To achieve these conditions, researchers used laser beams with the power equivalent to 100 trillion laser pointers. They leveraged the turbulent state of the universe’s visible matter by tapping into the energy of a plasma.

The challenge was to produce a plasma with high enough temperatures and strong enough turbulence that the turbulent dynamo mechanism could operate, and then retain this state for long enough that the mechanism could amplify seed magnetic fields.

The Omega laser

The collaboration included a five-year experimental effort to study magnetized turbulence in smaller-scale laser facilities and culminated in experiments at the Omega Laser Facility.
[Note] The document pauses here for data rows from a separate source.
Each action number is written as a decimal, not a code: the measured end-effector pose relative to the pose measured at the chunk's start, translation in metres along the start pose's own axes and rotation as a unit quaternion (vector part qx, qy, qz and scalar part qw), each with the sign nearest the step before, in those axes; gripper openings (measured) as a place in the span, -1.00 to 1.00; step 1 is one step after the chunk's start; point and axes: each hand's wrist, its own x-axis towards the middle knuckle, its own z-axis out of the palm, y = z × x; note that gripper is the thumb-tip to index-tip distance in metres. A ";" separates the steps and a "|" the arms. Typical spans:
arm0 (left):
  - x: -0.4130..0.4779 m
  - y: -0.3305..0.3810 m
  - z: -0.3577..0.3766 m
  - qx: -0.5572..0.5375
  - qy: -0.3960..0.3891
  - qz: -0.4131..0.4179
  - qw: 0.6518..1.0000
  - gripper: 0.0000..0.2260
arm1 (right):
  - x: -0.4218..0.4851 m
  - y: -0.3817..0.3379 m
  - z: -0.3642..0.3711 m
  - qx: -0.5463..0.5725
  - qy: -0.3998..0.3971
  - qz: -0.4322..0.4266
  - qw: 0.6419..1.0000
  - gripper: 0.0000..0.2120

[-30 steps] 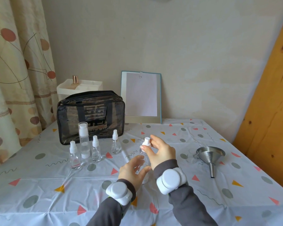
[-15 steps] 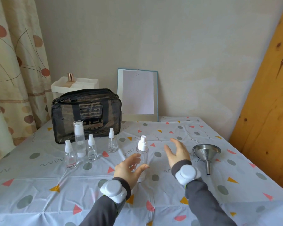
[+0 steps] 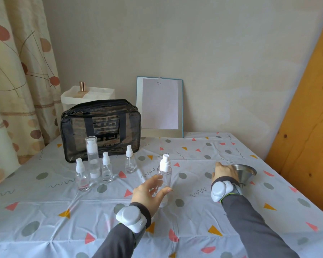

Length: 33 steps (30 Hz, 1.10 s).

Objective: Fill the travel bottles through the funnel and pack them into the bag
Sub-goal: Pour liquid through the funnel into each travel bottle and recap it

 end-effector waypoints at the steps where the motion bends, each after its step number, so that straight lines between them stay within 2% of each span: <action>1: 0.000 0.000 0.000 0.000 0.000 -0.001 1.000 -0.53 | 0.000 -0.001 -0.001 -0.005 -0.003 -0.002 1.000 -0.76; 5: 0.000 -0.001 -0.001 0.006 -0.001 0.001 1.000 -0.52 | 0.006 0.001 -0.002 0.003 -0.046 -0.004 0.999 -0.91; 6: 0.000 -0.001 -0.001 0.008 -0.002 0.003 1.000 -0.53 | 0.009 0.002 -0.002 0.032 -0.065 -0.001 0.997 -0.90; 8: 0.000 -0.001 -0.001 0.006 -0.001 0.003 1.000 -0.54 | 0.011 0.001 0.001 0.110 -0.095 0.003 0.989 -0.72; 10: 0.001 -0.002 0.000 -0.005 0.004 0.000 1.000 -0.56 | 0.007 -0.008 0.005 0.176 -0.068 -0.020 0.982 -0.63; 13: 0.000 -0.001 0.000 -0.001 0.004 0.001 1.000 -0.56 | -0.007 -0.031 0.013 0.238 -0.008 -0.095 0.967 -0.64; 20: -0.001 0.002 0.000 -0.013 0.007 -0.001 1.000 -0.55 | -0.028 -0.063 0.029 0.243 0.029 -0.216 0.945 -0.71; 28: -0.001 0.003 0.000 -0.017 0.008 0.000 1.000 -0.58 | -0.031 -0.060 0.037 0.245 0.021 -0.226 0.943 -0.73; 31: -0.001 0.002 0.000 -0.027 0.010 0.000 1.000 -0.61 | -0.036 -0.060 0.039 0.264 0.050 -0.217 0.938 -0.76; 33: -0.001 0.001 0.000 -0.027 0.005 -0.001 1.000 -0.60 | -0.040 -0.061 0.041 0.313 0.056 -0.191 0.929 -0.63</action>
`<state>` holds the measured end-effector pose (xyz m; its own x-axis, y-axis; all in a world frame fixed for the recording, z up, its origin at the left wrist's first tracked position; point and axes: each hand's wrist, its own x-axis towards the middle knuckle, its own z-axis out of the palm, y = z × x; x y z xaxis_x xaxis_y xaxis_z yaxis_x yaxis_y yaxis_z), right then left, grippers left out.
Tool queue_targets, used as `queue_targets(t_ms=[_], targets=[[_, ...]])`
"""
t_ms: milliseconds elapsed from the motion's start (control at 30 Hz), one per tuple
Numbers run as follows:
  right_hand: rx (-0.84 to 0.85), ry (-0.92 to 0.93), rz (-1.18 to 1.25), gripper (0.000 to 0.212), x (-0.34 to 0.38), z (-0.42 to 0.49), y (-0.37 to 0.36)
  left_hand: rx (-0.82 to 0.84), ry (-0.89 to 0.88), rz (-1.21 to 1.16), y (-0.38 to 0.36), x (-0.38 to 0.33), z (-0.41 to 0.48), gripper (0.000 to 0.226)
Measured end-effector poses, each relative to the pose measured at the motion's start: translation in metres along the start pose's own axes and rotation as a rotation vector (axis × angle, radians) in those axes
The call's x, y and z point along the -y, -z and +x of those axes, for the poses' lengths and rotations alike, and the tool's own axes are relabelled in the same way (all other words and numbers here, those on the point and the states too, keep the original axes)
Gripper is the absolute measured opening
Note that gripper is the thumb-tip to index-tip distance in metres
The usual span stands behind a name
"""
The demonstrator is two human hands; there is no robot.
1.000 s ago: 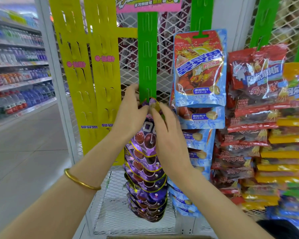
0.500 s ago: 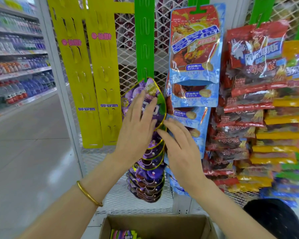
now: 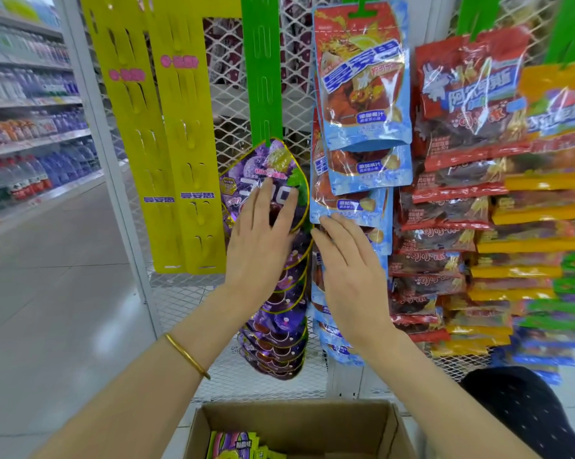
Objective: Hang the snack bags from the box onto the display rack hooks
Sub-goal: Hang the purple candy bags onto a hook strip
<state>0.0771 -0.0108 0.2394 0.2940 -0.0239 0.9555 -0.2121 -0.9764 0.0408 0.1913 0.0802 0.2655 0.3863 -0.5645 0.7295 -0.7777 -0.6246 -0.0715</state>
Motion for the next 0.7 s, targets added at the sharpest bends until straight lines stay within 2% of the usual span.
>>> queue_targets(t_ms=[167, 500, 600, 700], targets=[[-0.005, 0.011, 0.012, 0.03, 0.005, 0.0, 0.0, 0.01, 0.005, -0.021, 0.008, 0.0, -0.002, 0.06], [-0.016, 0.029, 0.049, 0.03, 0.016, 0.002, 0.006, -0.052, -0.035, -0.11, 0.021, -0.001, -0.012, 0.057], [-0.099, -0.067, 0.165, 0.032, 0.013, 0.006, 0.021, -0.129, -0.065, -0.185, 0.028, -0.005, -0.008, 0.052], [-0.221, -0.278, 0.236, 0.036, 0.003, 0.016, 0.036, -0.184, -0.019, -0.467, 0.04, -0.019, 0.001, 0.052]])
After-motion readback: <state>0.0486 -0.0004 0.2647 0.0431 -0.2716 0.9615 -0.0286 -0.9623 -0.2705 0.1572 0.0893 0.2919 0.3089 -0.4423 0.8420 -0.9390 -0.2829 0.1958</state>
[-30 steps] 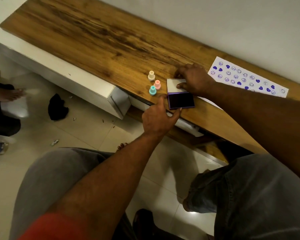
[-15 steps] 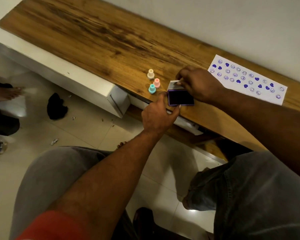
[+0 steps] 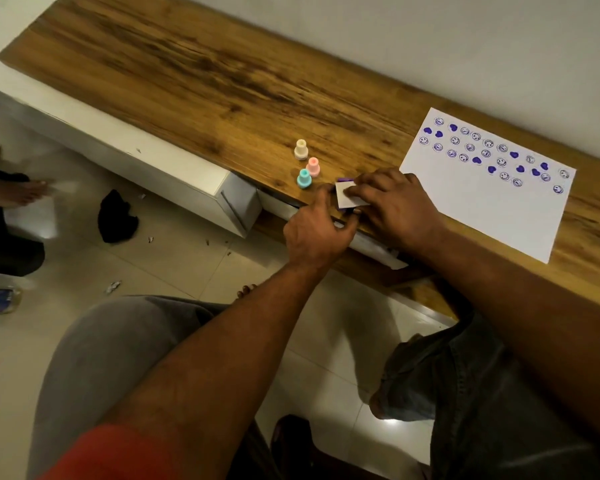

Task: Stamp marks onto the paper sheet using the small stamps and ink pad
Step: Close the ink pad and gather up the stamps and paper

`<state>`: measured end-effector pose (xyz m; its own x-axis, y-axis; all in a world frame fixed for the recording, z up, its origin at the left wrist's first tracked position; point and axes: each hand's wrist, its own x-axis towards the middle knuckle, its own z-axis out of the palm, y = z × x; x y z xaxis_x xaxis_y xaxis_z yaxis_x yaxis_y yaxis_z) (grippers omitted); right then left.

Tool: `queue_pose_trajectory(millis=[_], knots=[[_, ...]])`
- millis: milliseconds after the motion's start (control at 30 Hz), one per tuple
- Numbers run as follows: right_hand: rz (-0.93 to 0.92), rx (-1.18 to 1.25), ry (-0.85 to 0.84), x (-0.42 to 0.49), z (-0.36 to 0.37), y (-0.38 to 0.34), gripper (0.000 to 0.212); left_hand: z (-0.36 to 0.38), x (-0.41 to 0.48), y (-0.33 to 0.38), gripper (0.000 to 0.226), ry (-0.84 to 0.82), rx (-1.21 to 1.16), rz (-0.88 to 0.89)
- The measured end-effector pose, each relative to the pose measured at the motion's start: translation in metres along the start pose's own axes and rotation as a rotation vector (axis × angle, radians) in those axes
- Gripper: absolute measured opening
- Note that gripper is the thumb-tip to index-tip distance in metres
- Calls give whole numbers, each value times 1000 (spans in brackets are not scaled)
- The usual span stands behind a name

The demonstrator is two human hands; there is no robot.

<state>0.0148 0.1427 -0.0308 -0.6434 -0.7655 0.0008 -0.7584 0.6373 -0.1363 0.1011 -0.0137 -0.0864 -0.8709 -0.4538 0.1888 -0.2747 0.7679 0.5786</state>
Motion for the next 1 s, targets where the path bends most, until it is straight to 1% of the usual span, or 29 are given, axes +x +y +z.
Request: queue_pose_trajectory(millis=[100, 267, 333, 433, 533, 633, 767, 867, 1000], knots=[[39, 58, 17, -5, 5, -1, 42, 1, -1, -1, 68, 0, 4, 20], [83, 114, 43, -7, 4, -1, 48, 1, 0, -4, 70, -15, -3, 41], [147, 148, 79, -8, -1, 3, 53, 0, 0, -5, 70, -16, 8, 37], [292, 209, 131, -18, -7, 11, 60, 0, -2, -7, 69, -21, 10, 68], [379, 280, 112, -27, -6, 14, 66, -1, -3, -8, 68, -11, -1, 88], [400, 305, 75, -30, -3, 13, 68, -3, -3, -7, 67, -14, -7, 89], [416, 366, 123, -30, -1, 11, 65, -3, 0, -9, 71, -29, -21, 119], [413, 338, 141, -31, 1, 12, 62, 0, 0, -11, 77, -49, 8, 136], [406, 303, 155, -33, 4, 10, 60, -1, 1, -10, 77, -50, 13, 156]])
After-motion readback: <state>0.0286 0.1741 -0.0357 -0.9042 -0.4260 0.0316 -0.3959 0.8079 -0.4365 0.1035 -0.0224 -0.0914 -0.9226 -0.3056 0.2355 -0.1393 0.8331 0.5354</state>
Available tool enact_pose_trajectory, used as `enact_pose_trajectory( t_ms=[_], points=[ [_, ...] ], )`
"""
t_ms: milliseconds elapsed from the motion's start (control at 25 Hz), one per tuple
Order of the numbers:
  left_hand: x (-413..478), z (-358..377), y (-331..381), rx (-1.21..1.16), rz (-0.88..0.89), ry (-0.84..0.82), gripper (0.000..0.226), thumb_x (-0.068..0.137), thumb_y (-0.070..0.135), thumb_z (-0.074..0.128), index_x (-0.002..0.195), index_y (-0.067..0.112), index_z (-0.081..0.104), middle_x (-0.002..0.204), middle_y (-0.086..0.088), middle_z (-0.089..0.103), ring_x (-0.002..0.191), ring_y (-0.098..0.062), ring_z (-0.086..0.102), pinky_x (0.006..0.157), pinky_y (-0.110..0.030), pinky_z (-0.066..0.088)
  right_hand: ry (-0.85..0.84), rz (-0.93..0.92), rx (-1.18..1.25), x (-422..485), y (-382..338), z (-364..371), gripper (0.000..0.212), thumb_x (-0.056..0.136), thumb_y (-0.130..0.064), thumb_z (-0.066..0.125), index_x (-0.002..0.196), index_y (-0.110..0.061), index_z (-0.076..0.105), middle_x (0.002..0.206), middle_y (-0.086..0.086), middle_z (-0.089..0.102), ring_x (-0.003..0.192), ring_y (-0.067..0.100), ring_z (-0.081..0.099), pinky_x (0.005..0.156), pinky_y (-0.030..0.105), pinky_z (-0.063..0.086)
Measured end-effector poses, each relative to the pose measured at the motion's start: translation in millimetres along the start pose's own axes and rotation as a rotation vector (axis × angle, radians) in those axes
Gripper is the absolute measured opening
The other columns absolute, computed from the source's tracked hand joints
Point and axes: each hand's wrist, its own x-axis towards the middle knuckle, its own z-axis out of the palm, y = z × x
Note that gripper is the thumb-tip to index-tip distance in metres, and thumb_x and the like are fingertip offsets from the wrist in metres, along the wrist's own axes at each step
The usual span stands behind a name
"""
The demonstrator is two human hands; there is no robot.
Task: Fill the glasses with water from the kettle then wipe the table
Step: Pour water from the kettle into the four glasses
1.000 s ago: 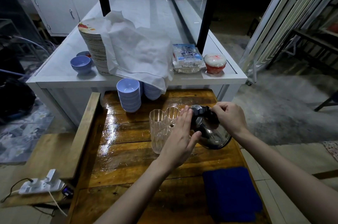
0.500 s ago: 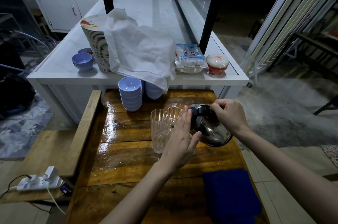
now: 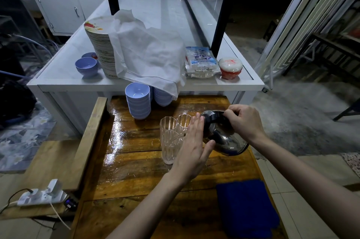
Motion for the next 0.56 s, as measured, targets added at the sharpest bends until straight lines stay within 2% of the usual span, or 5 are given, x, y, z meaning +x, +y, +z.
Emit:
enact_pose_trajectory(
  t_ms=[240,480,560],
  points=[
    [0.8,0.4,1.8,0.006,0.021,0.015,0.070,0.101,0.042,0.037,0.153,0.024,-0.008,0.161,0.008,-0.016,0.146,-0.001,-0.016,0.123,-0.036,0.002,0.005,-0.041,-0.014,2.5,2.1,-1.9,0.032,0.081,-0.031,0.053,0.054,-0.016,0.063,0.050,0.000,0.059,0.051,0.019,0.058,0.050,0.040,0.051],
    [0.4,-0.2,2.2,0.011,0.012,0.005,0.070,0.101,0.045,0.034,0.152,0.026,-0.010,0.159,0.011,-0.020,0.146,0.000,-0.018,0.121,-0.029,-0.003,0.000,-0.085,-0.017,5.5,1.2,-3.3,0.031,0.082,-0.031,0.054,0.056,-0.018,0.065,0.051,0.000,0.060,0.052,0.017,0.059,0.049,0.035,0.050],
    [1.1,-0.8,1.9,0.016,0.004,0.005,0.070,0.101,0.044,0.034,0.153,0.025,-0.010,0.159,0.010,-0.020,0.146,-0.001,-0.019,0.120,-0.027,-0.004,-0.003,-0.093,-0.011,6.0,-0.5,-3.1,0.029,0.082,-0.031,0.054,0.056,-0.023,0.062,0.051,-0.003,0.059,0.052,0.015,0.059,0.048,0.030,0.047]
  ],
)
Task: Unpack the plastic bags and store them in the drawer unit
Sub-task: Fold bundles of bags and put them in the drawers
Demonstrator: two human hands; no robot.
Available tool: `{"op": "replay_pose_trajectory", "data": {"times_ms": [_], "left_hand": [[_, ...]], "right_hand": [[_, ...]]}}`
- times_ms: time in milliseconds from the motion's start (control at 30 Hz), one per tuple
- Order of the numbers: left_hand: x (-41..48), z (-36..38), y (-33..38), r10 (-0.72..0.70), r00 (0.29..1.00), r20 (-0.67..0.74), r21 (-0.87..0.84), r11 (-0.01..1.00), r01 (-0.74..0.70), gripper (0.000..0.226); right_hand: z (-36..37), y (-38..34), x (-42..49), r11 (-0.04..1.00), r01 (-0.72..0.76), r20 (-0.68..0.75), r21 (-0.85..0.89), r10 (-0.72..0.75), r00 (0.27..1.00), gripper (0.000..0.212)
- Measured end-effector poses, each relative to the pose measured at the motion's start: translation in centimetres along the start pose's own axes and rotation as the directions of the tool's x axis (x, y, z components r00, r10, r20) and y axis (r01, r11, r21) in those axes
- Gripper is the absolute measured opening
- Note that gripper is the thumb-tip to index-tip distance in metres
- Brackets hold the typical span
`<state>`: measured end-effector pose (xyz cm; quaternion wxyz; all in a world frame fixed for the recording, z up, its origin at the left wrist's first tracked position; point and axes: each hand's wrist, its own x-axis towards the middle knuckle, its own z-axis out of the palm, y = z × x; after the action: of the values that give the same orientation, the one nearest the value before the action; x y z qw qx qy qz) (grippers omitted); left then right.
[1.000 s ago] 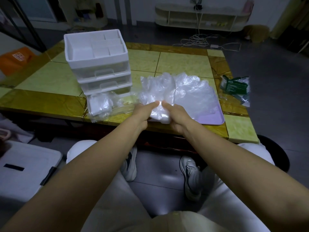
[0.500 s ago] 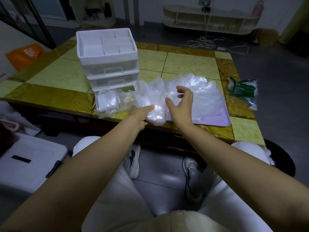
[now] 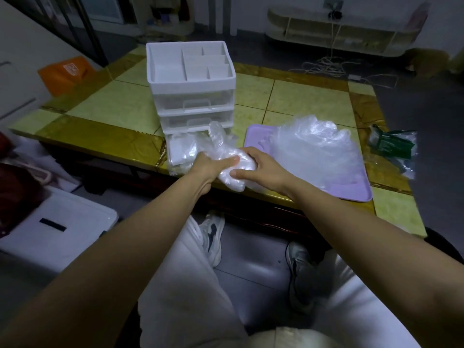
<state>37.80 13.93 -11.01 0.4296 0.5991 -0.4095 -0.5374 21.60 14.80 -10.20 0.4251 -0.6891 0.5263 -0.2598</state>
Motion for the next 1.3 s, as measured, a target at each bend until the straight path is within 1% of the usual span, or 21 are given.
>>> {"op": "replay_pose_trajectory", "data": {"times_ms": [67, 133, 233, 300, 367, 400, 467, 500, 533, 600, 700, 767, 833, 900, 967, 1033, 1100, 1167, 1200, 1233, 1300], "left_hand": [[0.5, -1.1, 0.2, -0.020, 1.000, -0.020, -0.037, 0.999, 0.019, 0.091], [1.2, -2.2, 0.3, -0.021, 0.999, -0.038, -0.041, 0.999, 0.020, 0.098], [2.2, -3.1, 0.7, 0.017, 0.999, -0.038, -0.080, 0.997, -0.019, 0.074], [3.3, -3.4, 1.1, 0.036, 0.999, -0.039, -0.152, 0.987, -0.041, 0.066], [4.4, -3.9, 1.4, 0.018, 0.996, -0.084, -0.175, 0.984, -0.033, 0.057], [5.0, -4.3, 1.5, 0.011, 0.989, -0.146, -0.112, 0.993, -0.027, 0.053], [6.3, -5.8, 1.3, 0.070, 0.962, -0.264, 0.126, 0.991, -0.038, 0.039], [6.9, -6.6, 0.9, 0.145, 0.956, -0.255, 0.272, 0.959, -0.073, 0.029], [7.3, -7.3, 0.6, 0.219, 0.956, -0.193, 0.417, 0.900, -0.122, 0.020], [8.4, -8.1, 0.1, 0.290, 0.957, 0.000, 0.639, 0.736, -0.223, 0.021], [9.7, -8.4, -0.2, 0.281, 0.938, 0.201, 0.788, 0.523, -0.325, 0.041], [10.5, -8.5, -0.5, 0.268, 0.939, 0.217, 0.835, 0.448, -0.320, 0.047], [11.2, -8.9, -0.8, 0.221, 0.958, 0.183, 0.862, 0.432, -0.265, 0.047], [11.6, -9.2, -1.1, 0.217, 0.965, 0.147, 0.855, 0.463, -0.234, 0.044], [11.9, -9.2, -1.3, 0.305, 0.938, 0.165, 0.841, 0.454, -0.295, 0.042], [12.1, -8.8, -1.6, 0.421, 0.882, 0.213, 0.818, 0.417, -0.397, 0.041], [12.4, -8.2, -1.9, 0.439, 0.854, 0.279, 0.794, 0.395, -0.462, 0.044], [12.7, -7.5, -2.1, 0.397, 0.861, 0.319, 0.803, 0.369, -0.468, 0.048], [12.9, -7.2, -2.2, 0.382, 0.869, 0.315, 0.821, 0.349, -0.452, 0.049], [13.0, -6.9, -2.2, 0.370, 0.878, 0.303, 0.843, 0.325, -0.428, 0.049], [12.9, -6.3, -2.3, 0.340, 0.902, 0.266, 0.883, 0.290, -0.370, 0.051]], "right_hand": [[0.6, -0.2, 1.4, 0.993, -0.055, 0.017, 0.100, 0.053, 0.998, 0.054], [1.3, -0.5, 2.7, 0.982, -0.104, 0.028, 0.158, 0.100, 0.995, 0.049], [2.4, -1.3, 4.4, 0.963, -0.190, -0.009, 0.190, 0.195, 0.981, 0.037], [2.9, -2.0, 5.8, 0.935, -0.214, -0.077, 0.284, 0.245, 0.966, 0.030], [3.0, -2.5, 7.2, 0.890, -0.250, -0.156, 0.382, 0.329, 0.931, 0.036], [3.0, -2.5, 7.7, 0.866, -0.277, -0.188, 0.417, 0.380, 0.906, 0.041], [2.9, -2.1, 9.3, 0.843, -0.322, -0.257, 0.432, 0.457, 0.852, 0.047], [2.8, -1.8, 10.0, 0.848, -0.344, -0.292, 0.403, 0.475, 0.830, 0.050], [2.8, -1.5, 10.7, 0.861, -0.363, -0.325, 0.357, 0.479, 0.816, 0.054], [2.9, -1.7, 12.3, 0.875, -0.416, -0.324, 0.248, 0.480, 0.815, 0.063], [3.8, -2.2, 14.4, 0.868, -0.487, -0.254, 0.103, 0.496, 0.830, 0.067], [4.5, -2.4, 15.7, 0.864, -0.503, -0.271, 0.012, 0.487, 0.830, 0.064], [5.2, -2.4, 16.7, 0.849, -0.527, -0.295, -0.030, 0.496, 0.816, 0.063], [5.9, -2.1, 17.3, 0.830, -0.557, -0.294, -0.041, 0.523, 0.800, 0.059], [6.6, -1.7, 17.6, 0.818, -0.573, -0.282, -0.051, 0.539, 0.794, 0.051], [6.8, -1.5, 17.6, 0.817, -0.572, -0.263, -0.069, 0.538, 0.801, 0.047], [6.6, -1.4, 17.5, 0.829, -0.554, -0.230, -0.085, 0.524, 0.820, 0.044], [6.4, -1.5, 17.5, 0.852, -0.511, -0.158, -0.111, 0.492, 0.856, 0.038], [6.2, -1.7, 17.5, 0.861, -0.488, -0.131, -0.148, 0.472, 0.872, 0.037], [6.2, -1.8, 17.4, 0.850, -0.465, -0.102, -0.245, 0.455, 0.885, 0.037], [6.2, -2.1, 17.0, 0.784, -0.405, -0.092, -0.471, 0.413, 0.906, 0.042]]}}
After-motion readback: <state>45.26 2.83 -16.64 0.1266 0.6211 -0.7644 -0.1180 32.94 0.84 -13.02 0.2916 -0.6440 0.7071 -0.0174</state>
The researchers measured the plasma temperature, turbulent velocities, and magnetic fields using an innovative Thomson scattering system.

“Fundamentally, if you have a plasma and send laser beam light into the plasma, the plasma will scatter that light,” Froula says. “If you look at the frequency of the scattered light, it will have characteristics of the plasma. From those characteristics, we are able to measure the magnetic field strength.”

Lasers recreate ‘molecule that made the universe’

The team performed numerical simulations to design and interpret the experiments using a FLASH simulation code developed at the University of Chicago and they measured the magnetic field using protons fired through magnetized plasma, a technique developed by scientists at the Massachusetts Institute of Technology.

The researchers report their findings in Nature Communications.